Margravine Anna Elisabeth Louise of Brandenburg-Schwedt (22 April 1738 – 10 February 1820) was a Prussian princess. She was a daughter of Margrave Frederick William of Brandenburg-Schwedt and his wife Princess Sophia Dorothea of Prussia.[1]


Elisabeth Louise was one of five children born to Margrave Frederick William of Brandenburg-Schwedt and Sophia Dorothea of Prussia. Her siblings included Sophia Dorothea, Duchess of Württemberg, and Philippine, Landgravine of Hesse-Cassel.

Her father was a son of Philip William, Margrave of Brandenburg-Schwedt and Princess Johanna Charlotte of Anhalt-Dessau.

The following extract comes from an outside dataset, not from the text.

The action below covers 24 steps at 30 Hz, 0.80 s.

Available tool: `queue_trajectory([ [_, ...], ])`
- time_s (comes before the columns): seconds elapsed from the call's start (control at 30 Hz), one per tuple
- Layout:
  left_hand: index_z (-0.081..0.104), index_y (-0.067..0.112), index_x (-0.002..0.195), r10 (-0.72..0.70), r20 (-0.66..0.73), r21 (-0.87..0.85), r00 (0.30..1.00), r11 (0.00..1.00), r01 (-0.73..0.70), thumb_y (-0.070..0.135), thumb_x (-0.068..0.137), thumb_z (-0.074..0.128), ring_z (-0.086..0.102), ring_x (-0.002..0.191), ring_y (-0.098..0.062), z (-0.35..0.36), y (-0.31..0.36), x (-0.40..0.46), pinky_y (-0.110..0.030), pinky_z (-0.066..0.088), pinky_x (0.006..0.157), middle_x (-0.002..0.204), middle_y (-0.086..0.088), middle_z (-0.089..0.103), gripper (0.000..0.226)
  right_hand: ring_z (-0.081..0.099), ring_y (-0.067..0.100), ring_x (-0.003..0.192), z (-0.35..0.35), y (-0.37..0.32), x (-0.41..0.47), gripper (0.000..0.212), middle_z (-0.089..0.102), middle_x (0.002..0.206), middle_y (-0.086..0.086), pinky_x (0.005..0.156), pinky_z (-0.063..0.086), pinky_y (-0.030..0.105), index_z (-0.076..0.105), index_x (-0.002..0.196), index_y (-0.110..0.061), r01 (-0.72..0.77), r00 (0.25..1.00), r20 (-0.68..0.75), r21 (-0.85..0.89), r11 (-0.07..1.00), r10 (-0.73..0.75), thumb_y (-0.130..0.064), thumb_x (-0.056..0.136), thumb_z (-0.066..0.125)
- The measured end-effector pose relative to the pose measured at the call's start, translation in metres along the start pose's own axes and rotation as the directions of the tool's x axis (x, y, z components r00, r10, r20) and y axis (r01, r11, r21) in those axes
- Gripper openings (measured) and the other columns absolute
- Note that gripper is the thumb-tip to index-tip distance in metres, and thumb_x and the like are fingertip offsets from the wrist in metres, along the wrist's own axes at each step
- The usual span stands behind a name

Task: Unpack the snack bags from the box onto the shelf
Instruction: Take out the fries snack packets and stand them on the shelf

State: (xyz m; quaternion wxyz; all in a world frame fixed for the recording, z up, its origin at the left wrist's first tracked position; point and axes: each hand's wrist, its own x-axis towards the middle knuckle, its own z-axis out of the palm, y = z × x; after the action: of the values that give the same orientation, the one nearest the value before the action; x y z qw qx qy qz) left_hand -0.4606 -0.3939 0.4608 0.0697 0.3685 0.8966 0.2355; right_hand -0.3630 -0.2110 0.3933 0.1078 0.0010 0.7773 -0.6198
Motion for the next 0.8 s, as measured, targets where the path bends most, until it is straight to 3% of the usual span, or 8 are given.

Her mother was a daughter of Frederick William I of Prussia and Sophia Dorothea of Hanover. Through her mother, Elisabeth Louise was a niece of Frederick the Great.

Marriage and children[edit]

On 27 September 1755 in Charlottenburg Palace, Berlin, Elisabeth Louise married her uncle Prince Augustus Ferdinand of Prussia, a younger brother of her mother, Sophia Dorothea.[1] He was eight years older than she and was a younger son of Frederick William I of Prussia and Sophia Dorothea of Hanover (herself the only daughter of George I of Great Britain).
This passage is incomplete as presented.